Would you please repeat exactly the entries below, starting at the line with "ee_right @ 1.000" and ending at the line with "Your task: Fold", and nothing outside that range? Leave out the pictures.

***** Task data

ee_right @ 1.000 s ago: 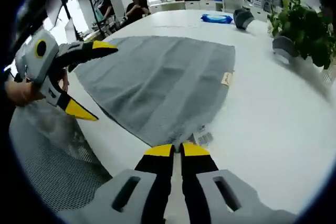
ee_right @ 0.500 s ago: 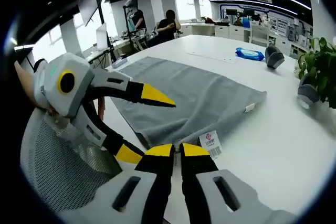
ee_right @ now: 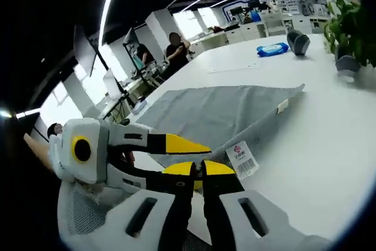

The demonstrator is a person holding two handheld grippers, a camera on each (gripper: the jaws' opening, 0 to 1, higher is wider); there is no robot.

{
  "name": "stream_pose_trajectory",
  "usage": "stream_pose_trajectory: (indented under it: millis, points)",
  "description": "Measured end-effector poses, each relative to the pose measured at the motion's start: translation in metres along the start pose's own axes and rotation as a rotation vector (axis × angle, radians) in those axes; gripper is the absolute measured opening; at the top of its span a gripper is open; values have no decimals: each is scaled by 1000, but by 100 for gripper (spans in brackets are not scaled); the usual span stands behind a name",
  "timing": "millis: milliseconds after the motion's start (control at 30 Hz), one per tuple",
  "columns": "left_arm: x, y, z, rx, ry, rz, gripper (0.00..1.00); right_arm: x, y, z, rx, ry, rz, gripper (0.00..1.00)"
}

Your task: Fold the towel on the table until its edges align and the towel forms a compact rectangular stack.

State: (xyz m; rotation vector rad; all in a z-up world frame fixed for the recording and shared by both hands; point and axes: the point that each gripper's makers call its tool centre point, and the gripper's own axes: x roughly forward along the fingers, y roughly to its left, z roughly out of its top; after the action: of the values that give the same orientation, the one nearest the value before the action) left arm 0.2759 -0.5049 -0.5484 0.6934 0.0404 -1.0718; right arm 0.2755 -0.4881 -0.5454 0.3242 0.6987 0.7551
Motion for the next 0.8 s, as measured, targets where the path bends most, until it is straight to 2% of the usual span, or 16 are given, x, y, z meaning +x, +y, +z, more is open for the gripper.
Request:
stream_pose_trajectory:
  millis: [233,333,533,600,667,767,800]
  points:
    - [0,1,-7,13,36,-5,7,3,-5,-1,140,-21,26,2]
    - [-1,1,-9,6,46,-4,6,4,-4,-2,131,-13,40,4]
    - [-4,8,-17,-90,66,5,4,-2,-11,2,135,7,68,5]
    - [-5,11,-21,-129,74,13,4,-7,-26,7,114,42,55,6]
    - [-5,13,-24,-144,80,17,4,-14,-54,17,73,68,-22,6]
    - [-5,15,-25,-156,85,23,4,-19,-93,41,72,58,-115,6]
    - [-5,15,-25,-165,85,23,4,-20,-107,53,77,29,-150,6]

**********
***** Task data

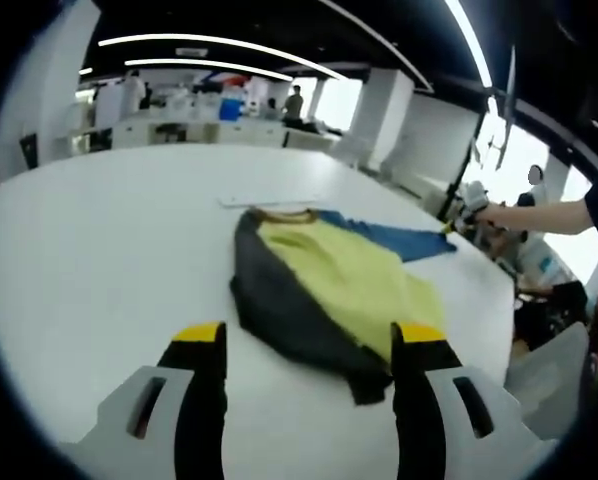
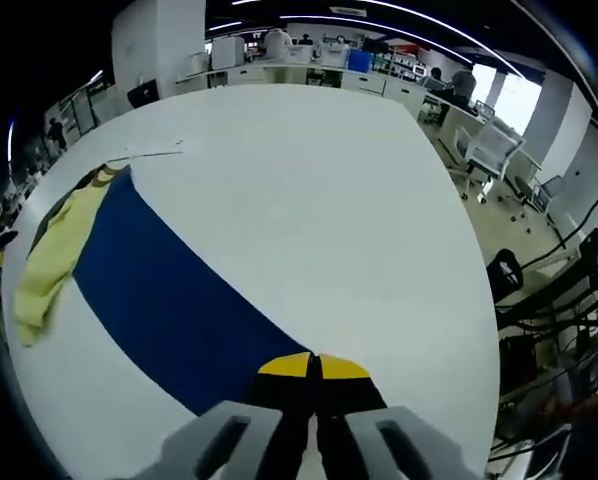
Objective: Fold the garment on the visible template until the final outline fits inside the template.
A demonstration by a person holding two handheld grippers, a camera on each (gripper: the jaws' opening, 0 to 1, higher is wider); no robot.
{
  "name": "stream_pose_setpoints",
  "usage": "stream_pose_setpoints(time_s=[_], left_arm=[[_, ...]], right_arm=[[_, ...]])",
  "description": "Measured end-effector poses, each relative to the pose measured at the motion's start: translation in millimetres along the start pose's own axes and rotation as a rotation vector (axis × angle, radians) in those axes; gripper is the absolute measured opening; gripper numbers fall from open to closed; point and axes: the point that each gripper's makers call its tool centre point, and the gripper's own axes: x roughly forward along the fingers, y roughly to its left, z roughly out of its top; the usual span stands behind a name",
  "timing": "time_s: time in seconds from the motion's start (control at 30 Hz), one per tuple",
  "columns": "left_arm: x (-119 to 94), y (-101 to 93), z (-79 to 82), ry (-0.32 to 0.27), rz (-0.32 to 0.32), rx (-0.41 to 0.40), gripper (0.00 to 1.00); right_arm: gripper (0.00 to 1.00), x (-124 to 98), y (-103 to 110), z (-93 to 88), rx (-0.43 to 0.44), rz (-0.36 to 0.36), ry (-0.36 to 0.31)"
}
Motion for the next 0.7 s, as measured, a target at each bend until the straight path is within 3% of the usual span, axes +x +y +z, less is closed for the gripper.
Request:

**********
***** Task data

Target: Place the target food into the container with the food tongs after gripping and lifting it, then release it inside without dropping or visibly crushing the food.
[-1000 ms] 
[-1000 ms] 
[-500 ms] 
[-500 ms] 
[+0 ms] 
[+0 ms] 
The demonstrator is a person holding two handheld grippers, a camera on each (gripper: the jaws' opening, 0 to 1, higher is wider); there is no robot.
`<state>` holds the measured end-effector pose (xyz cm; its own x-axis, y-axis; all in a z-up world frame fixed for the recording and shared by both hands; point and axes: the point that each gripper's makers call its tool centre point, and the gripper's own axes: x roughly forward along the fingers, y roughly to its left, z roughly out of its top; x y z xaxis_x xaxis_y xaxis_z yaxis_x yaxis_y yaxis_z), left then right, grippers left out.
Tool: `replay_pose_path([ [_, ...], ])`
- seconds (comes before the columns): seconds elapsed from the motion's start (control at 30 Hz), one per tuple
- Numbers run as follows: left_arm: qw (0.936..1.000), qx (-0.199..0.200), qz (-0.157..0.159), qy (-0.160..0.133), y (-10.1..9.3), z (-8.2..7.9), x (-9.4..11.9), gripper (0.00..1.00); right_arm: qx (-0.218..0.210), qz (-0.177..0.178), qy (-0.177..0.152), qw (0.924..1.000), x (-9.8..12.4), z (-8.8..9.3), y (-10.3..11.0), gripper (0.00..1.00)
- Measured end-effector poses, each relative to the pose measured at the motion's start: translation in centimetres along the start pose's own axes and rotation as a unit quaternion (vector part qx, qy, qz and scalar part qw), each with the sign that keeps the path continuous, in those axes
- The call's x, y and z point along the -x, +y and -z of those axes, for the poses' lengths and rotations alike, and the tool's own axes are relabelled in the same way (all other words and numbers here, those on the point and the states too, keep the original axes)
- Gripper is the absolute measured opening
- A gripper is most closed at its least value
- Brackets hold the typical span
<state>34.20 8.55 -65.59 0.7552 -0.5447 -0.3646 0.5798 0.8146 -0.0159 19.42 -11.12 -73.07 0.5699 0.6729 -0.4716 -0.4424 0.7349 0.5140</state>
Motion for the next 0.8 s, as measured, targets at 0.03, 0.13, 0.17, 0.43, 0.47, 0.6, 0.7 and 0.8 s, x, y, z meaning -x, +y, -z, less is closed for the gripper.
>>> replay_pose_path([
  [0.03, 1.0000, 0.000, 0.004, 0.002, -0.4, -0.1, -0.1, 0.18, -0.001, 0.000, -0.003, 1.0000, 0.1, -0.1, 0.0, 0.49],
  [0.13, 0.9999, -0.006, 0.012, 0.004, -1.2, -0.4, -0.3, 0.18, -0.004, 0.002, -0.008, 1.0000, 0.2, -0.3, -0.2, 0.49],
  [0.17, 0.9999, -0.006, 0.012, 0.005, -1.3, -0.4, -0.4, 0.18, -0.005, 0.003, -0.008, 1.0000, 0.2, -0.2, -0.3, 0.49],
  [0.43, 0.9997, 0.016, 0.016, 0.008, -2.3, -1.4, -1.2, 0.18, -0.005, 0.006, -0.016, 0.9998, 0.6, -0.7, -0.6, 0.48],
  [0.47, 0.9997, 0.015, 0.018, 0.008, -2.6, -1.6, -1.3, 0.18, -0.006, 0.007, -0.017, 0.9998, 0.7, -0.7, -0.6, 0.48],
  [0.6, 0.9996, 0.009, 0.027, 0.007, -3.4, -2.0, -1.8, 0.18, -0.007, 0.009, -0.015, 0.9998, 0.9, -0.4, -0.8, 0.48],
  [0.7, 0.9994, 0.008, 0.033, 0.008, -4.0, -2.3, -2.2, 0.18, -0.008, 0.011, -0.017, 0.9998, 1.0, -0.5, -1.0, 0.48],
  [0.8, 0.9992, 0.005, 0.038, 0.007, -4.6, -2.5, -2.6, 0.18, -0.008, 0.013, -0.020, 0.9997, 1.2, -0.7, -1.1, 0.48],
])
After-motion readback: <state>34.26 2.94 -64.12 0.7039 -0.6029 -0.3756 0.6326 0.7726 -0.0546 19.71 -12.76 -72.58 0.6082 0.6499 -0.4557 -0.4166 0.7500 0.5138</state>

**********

Completed task:
ee_right @ 1.000 s ago: 
ee_right @ 0.500 s ago: 
ee_right @ now: 

The demonstrator is a person holding two handheld grippers, a camera on each (gripper: the jaws' opening, 0 to 1, higher is wider); there is no robot.

{
  "name": "stream_pose_trajectory",
  "usage": "stream_pose_trajectory: (indented under it: millis, points)",
  "description": "Measured end-effector poses, each relative to the pose measured at the motion's start: translation in metres along the start pose's own axes and rotation as a rotation vector (axis × angle, radians) in those axes; gripper is the absolute measured opening; at the top of its span a gripper is open; values have no decimals: each is scaled by 1000, but by 100 for gripper (spans in brackets are not scaled); the usual span stands behind a name",
  "timing": "millis: milliseconds after the motion's start (control at 30 Hz), one per tuple",
  "columns": "left_arm: x, y, z, rx, ry, rz, gripper (0.00..1.00); right_arm: x, y, z, rx, ry, rz, gripper (0.00..1.00)"
}

Your task: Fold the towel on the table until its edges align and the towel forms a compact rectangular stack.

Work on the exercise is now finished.